#### [Description of the task]
Setting aside any pictures, reproduce the data exactly.

Dataset excerpts:
========================================

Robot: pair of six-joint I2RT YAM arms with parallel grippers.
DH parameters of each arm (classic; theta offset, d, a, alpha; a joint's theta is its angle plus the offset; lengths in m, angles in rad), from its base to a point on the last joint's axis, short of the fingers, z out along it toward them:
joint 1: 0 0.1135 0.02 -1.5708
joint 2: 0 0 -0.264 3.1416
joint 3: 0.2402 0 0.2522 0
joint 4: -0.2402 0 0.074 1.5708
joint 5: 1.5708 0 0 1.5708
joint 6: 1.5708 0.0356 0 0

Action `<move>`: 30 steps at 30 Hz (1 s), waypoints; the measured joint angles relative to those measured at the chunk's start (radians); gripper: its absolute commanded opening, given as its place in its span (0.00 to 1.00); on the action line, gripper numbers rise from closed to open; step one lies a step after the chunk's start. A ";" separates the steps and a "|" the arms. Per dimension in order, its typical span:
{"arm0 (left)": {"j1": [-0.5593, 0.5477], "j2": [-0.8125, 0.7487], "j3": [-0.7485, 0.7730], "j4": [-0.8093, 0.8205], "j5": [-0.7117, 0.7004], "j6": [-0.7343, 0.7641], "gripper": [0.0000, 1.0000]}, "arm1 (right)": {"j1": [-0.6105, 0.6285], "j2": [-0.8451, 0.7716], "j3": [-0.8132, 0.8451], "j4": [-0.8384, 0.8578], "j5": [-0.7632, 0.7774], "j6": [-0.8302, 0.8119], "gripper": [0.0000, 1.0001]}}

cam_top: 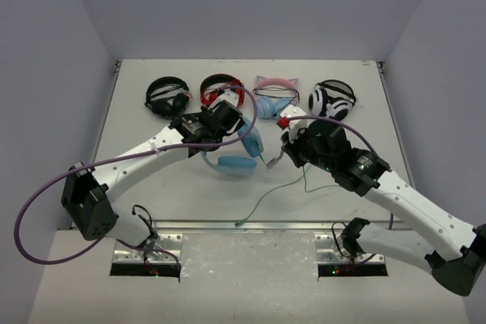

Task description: Wrap the headphones

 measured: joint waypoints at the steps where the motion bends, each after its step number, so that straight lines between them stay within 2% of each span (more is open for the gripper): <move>1: 0.000 0.000 -0.001 0.002 0.010 0.003 0.00 | 0.024 -0.005 -0.001 0.011 -0.009 -0.009 0.01; 7: -0.001 -0.008 -0.075 0.067 0.088 0.020 0.00 | 0.056 -0.022 -0.006 0.114 -0.172 0.023 0.01; 15: -0.001 -0.068 -0.117 0.116 0.176 0.049 0.00 | 0.056 0.081 0.032 0.135 -0.365 0.037 0.01; 20: -0.010 -0.111 -0.142 0.132 0.245 0.076 0.00 | 0.056 0.169 0.191 0.024 -0.353 -0.047 0.02; 24: -0.027 -0.111 -0.147 0.144 0.298 0.085 0.00 | 0.056 0.177 0.242 -0.027 -0.296 -0.085 0.09; 30: -0.039 -0.111 -0.150 0.145 0.336 0.102 0.00 | 0.056 0.231 0.312 -0.079 -0.253 -0.117 0.03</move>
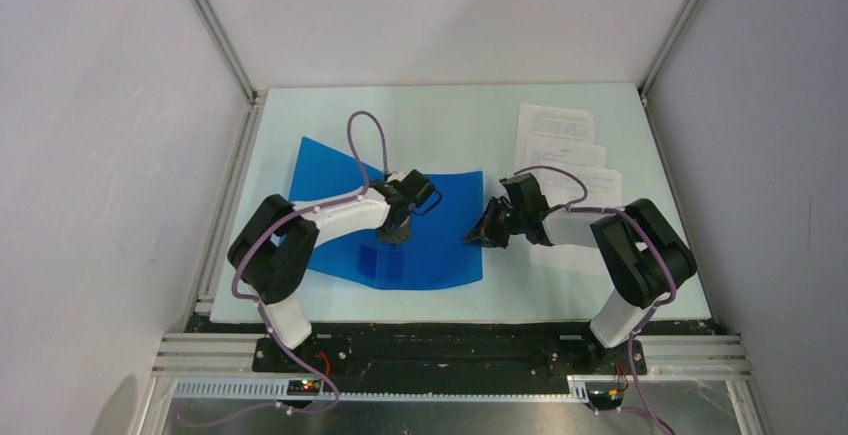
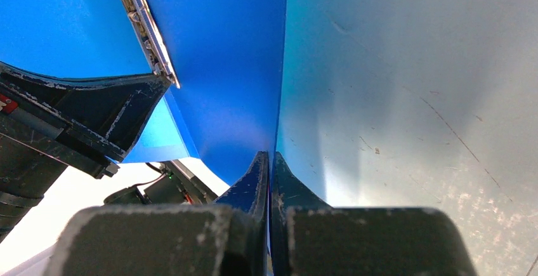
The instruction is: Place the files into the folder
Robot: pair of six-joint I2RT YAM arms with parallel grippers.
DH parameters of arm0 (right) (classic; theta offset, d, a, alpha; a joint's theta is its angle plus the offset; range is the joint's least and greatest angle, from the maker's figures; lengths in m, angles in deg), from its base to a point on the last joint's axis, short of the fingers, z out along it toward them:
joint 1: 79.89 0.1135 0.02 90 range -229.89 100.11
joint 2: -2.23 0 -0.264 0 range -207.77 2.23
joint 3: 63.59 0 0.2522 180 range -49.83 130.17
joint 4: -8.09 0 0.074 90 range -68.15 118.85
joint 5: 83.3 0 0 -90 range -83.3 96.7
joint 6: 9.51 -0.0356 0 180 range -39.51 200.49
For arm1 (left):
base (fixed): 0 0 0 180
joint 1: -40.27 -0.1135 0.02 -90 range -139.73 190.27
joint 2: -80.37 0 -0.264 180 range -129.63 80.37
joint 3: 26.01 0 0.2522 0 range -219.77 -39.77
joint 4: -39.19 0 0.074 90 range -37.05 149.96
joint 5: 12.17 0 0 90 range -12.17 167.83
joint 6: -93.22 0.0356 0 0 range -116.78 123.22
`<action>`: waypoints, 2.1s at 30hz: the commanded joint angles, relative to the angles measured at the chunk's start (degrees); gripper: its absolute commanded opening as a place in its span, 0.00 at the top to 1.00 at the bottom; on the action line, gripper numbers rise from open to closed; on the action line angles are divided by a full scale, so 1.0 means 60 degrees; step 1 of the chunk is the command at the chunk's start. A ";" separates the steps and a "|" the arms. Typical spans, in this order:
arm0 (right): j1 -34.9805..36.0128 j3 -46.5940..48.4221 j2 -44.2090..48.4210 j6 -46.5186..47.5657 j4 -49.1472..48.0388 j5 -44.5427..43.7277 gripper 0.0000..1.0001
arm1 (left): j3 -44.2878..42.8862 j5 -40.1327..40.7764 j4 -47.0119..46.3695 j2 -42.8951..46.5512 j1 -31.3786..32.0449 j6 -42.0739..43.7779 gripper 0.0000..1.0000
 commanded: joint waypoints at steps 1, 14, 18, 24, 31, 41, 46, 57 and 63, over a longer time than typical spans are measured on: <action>0.0121 -0.0010 -0.0109 0.0149 0.0091 0.0083 1.00 | -0.0025 0.0087 -0.0088 0.0351 -0.0017 -0.0244 0.81; 0.0128 -0.0011 -0.0168 0.0127 0.0026 0.0165 1.00 | 0.0045 0.0035 -0.0064 0.0439 -0.0007 -0.0281 0.83; 0.0136 -0.0011 -0.0171 0.0111 0.0022 0.0153 1.00 | 0.0057 -0.0025 -0.0066 0.0553 -0.0012 -0.0313 0.71; 0.0137 -0.0010 -0.0148 0.0095 -0.0007 0.0206 1.00 | 0.0039 0.0006 -0.0061 0.0712 -0.0026 -0.0402 0.72; 0.0132 -0.0010 -0.0169 0.0096 -0.0007 0.0219 1.00 | 0.0123 -0.0100 -0.0049 0.0508 -0.0079 -0.0355 0.73; 0.0133 -0.0010 -0.0233 0.0066 -0.0094 0.0262 1.00 | 0.0459 0.0130 -0.0057 0.0562 -0.0174 -0.0544 0.73; 0.0129 -0.0010 -0.0250 0.0055 -0.0114 0.0273 1.00 | 0.0422 0.0101 -0.0070 0.0653 -0.0171 -0.0559 0.78; 0.0131 -0.0010 -0.0263 0.0091 -0.0075 0.0287 1.00 | 0.0218 0.0076 -0.0042 0.0754 -0.0171 -0.0472 0.74; 0.0149 -0.0010 -0.0279 0.0073 -0.0119 0.0308 1.00 | 0.0195 0.0167 -0.0042 0.0873 -0.0173 -0.0464 0.75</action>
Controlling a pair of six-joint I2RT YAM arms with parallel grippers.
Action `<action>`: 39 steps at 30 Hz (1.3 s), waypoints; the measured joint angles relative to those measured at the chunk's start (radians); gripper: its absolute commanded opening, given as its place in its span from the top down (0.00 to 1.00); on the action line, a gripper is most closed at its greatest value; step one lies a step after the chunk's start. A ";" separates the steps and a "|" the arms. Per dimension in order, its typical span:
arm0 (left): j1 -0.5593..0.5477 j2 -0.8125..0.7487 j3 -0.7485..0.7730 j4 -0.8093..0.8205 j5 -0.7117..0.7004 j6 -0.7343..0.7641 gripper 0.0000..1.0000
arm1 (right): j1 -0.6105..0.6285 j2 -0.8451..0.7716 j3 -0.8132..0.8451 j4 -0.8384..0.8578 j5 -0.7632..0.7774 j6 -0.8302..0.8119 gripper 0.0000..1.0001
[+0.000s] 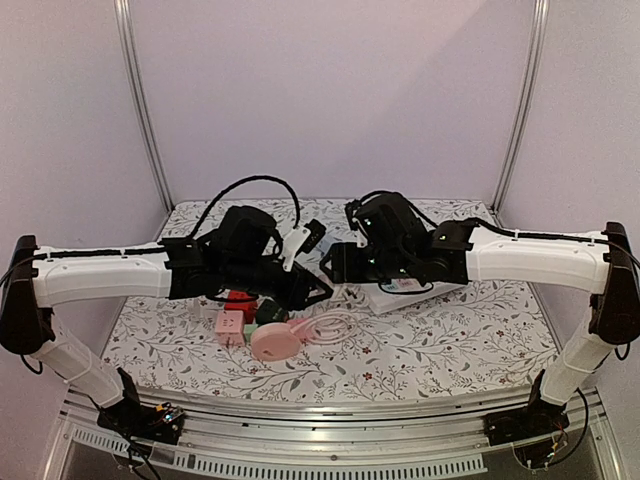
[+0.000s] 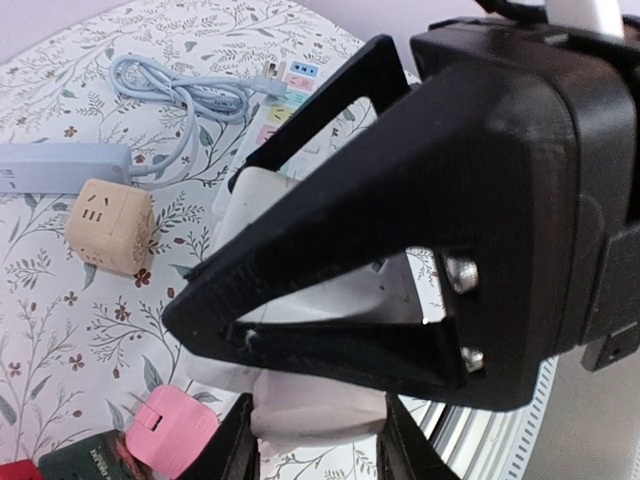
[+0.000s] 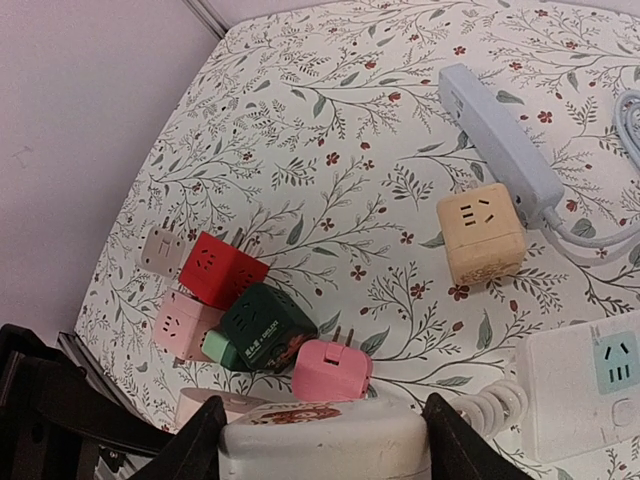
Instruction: Pull the plug off the socket
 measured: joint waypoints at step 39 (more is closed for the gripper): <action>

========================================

#### [Exercise response]
Robot: pair of six-joint I2RT YAM arms with parallel grippers.
DH parameters of each arm (classic; theta offset, d, a, alpha; a joint's theta is its angle plus the offset; lengths in m, angles in rad), from its base to a point on the last joint's axis, short of the fingers, z out along it toward them:
joint 1: 0 0.1135 0.02 -1.5708
joint 2: 0 0 -0.264 3.1416
joint 3: 0.2402 0 0.2522 0
joint 4: -0.2402 0 0.074 1.5708
joint 5: 1.5708 0 0 1.5708
joint 6: 1.5708 0.0356 0 0

Action `<move>`: 30 steps at 30 Hz (1 s), waypoints; the measured joint angles relative to those measured at the chunk's start (radians); gripper: its absolute commanded opening, given as its place in its span (0.00 to 1.00); on the action line, gripper numbers rise from closed to open; step one lies a step after the chunk's start. A ";" separates the steps and a "|" the arms. Per dimension in order, its typical span:
{"arm0 (left)": {"j1": [-0.5593, 0.5477], "j2": [-0.8125, 0.7487], "j3": [-0.7485, 0.7730], "j4": [-0.8093, 0.8205], "j5": [-0.7117, 0.7004], "j6": [-0.7343, 0.7641], "gripper": [0.0000, 1.0000]}, "arm1 (right)": {"j1": [-0.6105, 0.6285], "j2": [-0.8451, 0.7716], "j3": [-0.8132, 0.8451], "j4": [-0.8384, 0.8578], "j5": [-0.7632, 0.7774], "j6": [-0.8302, 0.8119], "gripper": [0.0000, 1.0001]}}

cam_top: 

Task description: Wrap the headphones

 measured: joint waypoints at the steps where the motion bends, each after its step number, so that straight lines between them stay within 2% of each span (more is open for the gripper): <move>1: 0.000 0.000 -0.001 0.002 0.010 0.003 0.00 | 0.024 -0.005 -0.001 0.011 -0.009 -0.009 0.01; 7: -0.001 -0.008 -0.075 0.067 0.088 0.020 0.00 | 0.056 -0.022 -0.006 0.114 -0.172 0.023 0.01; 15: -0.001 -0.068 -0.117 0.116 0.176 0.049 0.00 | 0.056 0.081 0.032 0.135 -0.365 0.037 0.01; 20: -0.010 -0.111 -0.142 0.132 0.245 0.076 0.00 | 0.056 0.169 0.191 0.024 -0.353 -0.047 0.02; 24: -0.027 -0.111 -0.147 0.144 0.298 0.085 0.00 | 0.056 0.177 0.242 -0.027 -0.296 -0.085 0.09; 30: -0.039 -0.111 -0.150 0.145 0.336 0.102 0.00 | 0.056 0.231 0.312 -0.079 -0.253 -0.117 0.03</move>
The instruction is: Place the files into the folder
Robot: pair of six-joint I2RT YAM arms with parallel grippers.
DH parameters of arm0 (right) (classic; theta offset, d, a, alpha; a joint's theta is its angle plus the offset; range is the joint's least and greatest angle, from the maker's figures; lengths in m, angles in deg), from its base to a point on the last joint's axis, short of the fingers, z out along it toward them:
joint 1: 79.89 0.1135 0.02 90 range -229.89 100.11
joint 2: -2.23 0 -0.264 0 range -207.77 2.23
joint 3: 63.59 0 0.2522 180 range -49.83 130.17
joint 4: -8.09 0 0.074 90 range -68.15 118.85
joint 5: 83.3 0 0 -90 range -83.3 96.7
joint 6: 9.51 -0.0356 0 180 range -39.51 200.49
For arm1 (left):
base (fixed): 0 0 0 180
joint 1: -40.27 -0.1135 0.02 -90 range -139.73 190.27
joint 2: -80.37 0 -0.264 180 range -129.63 80.37
joint 3: 26.01 0 0.2522 0 range -219.77 -39.77
joint 4: -39.19 0 0.074 90 range -37.05 149.96
joint 5: 12.17 0 0 90 range -12.17 167.83
joint 6: -93.22 0.0356 0 0 range -116.78 123.22
`<action>`: waypoints, 2.1s at 30hz: the commanded joint angles, relative to the angles measured at the chunk's start (degrees); gripper: its absolute commanded opening as a place in its span, 0.00 at the top to 1.00 at the bottom; on the action line, gripper numbers rise from open to closed; on the action line angles are divided by a full scale, so 1.0 means 60 degrees; step 1 of the chunk is the command at the chunk's start. A ";" separates the steps and a "|" the arms. Typical spans, in this order:
arm0 (right): j1 -34.9805..36.0128 j3 -46.5940..48.4221 j2 -44.2090..48.4210 j6 -46.5186..47.5657 j4 -49.1472..48.0388 j5 -44.5427..43.7277 gripper 0.0000..1.0001
arm1 (left): j3 -44.2878..42.8862 j5 -40.1327..40.7764 j4 -47.0119..46.3695 j2 -42.8951..46.5512 j1 -31.3786..32.0449 j6 -42.0739..43.7779 gripper 0.0000..1.0000
 commanded: joint waypoints at steps 1, 14, 18, 24, 31, 41, 46, 57 and 63, over a longer time than typical spans are measured on: <action>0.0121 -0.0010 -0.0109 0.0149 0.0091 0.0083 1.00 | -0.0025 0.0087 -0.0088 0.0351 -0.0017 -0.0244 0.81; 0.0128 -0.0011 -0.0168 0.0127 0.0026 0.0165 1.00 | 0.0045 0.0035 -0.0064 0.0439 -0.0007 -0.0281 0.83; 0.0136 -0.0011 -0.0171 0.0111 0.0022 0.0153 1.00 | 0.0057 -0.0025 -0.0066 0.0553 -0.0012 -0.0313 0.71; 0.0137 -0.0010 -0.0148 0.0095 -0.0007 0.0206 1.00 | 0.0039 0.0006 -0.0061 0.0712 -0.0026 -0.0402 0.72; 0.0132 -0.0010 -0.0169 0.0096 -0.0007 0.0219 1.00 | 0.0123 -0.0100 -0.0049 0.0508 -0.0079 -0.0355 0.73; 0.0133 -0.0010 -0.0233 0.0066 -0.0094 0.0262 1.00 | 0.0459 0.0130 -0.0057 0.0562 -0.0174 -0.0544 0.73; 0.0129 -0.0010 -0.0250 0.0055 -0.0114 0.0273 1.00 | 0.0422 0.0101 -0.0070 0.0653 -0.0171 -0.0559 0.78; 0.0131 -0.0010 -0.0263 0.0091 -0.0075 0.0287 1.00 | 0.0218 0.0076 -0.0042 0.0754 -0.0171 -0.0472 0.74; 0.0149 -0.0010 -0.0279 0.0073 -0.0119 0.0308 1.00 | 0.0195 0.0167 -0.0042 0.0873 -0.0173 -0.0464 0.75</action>
Controlling a pair of six-joint I2RT YAM arms with parallel grippers.
Action `<action>`: 39 steps at 30 Hz (1.3 s), waypoints; the measured joint angles relative to those measured at the chunk's start (radians); gripper: its absolute commanded opening, given as its place in its span from the top down (0.00 to 1.00); on the action line, a gripper is most closed at its greatest value; step one lies a step after the chunk's start. A ";" separates the steps and a "|" the arms. Per dimension in order, its typical span:
arm0 (left): j1 -0.5593..0.5477 j2 -0.8125..0.7487 j3 -0.7485..0.7730 j4 -0.8093..0.8205 j5 -0.7117..0.7004 j6 -0.7343..0.7641 gripper 0.0000..1.0000
arm1 (right): j1 -0.6105..0.6285 j2 -0.8451..0.7716 j3 -0.8132..0.8451 j4 -0.8384..0.8578 j5 -0.7632..0.7774 j6 -0.8302..0.8119 gripper 0.0000..1.0001
[+0.000s] 
[+0.000s] 
[+0.000s] 
Instruction: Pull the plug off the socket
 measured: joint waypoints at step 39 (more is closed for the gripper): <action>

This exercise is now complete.